The manor complex includes a three-story main house and two-story side wings facing the red line of Malaya Nikitskaya Street. The front yard is separated from the street by a light forged fence with a gate on the main axis. The wings are connected to the main house by concave one-storey decorative walls with travel arches, through which one can get to the farmyard overlooking Granatny Pereulok. There is a coach house.

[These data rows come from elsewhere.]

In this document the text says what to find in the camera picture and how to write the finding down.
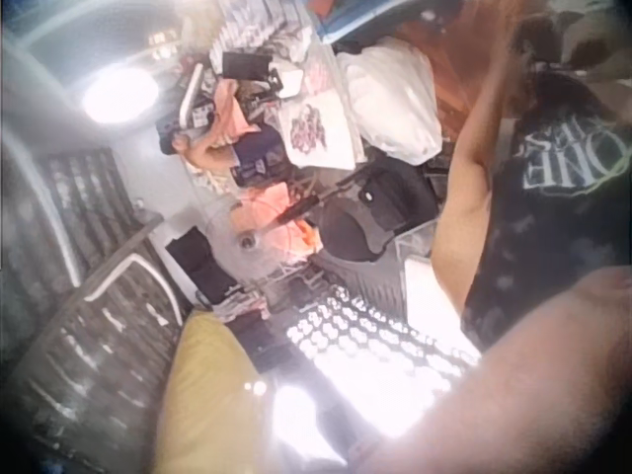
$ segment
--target white plastic bag
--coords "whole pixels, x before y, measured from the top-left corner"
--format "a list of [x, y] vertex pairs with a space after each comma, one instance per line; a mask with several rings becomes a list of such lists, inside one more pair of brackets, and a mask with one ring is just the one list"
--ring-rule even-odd
[[361, 135], [389, 156], [419, 166], [442, 147], [433, 70], [427, 57], [398, 39], [359, 55], [341, 53]]

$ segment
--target ceiling light
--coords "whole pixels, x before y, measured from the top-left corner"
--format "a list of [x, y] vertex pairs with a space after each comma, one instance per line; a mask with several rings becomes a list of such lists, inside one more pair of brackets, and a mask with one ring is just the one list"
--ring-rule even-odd
[[117, 69], [105, 72], [88, 89], [83, 107], [98, 123], [123, 123], [148, 110], [158, 95], [158, 84], [146, 71]]

The central part of the main house is marked with a risalite, crowned with a small triangular pediment with garlands. The first and second floors of the house are decorated with rust. The planks of the second floor are decorated with stucco and mascarons. Above the three central windows of the second floor - a relief panel with an antique story. Above the three arches of the front entrance is a forged umbrella with lanterns, size and shape almost identical to the pediment. The side rasalitas of the main house are decorated with loggias with columns of the Corinthian order and arched niches. The concave walls that connect the main house with the wings are decorated with semi-columns, arched niches and are crowned with a balustrade. Marble statues of the 18th century "Paris" and "Elena" (they were moved here in 1947 from the collection of the Museum of Architecture) were installed in the courtyard.

Preserved interiors and the original layout of the estate. The halls are decorated with ample polychrome picturesque shades with stucco moldings. There are also stoves and fireplaces, doors, chandeliers, parquet flooring.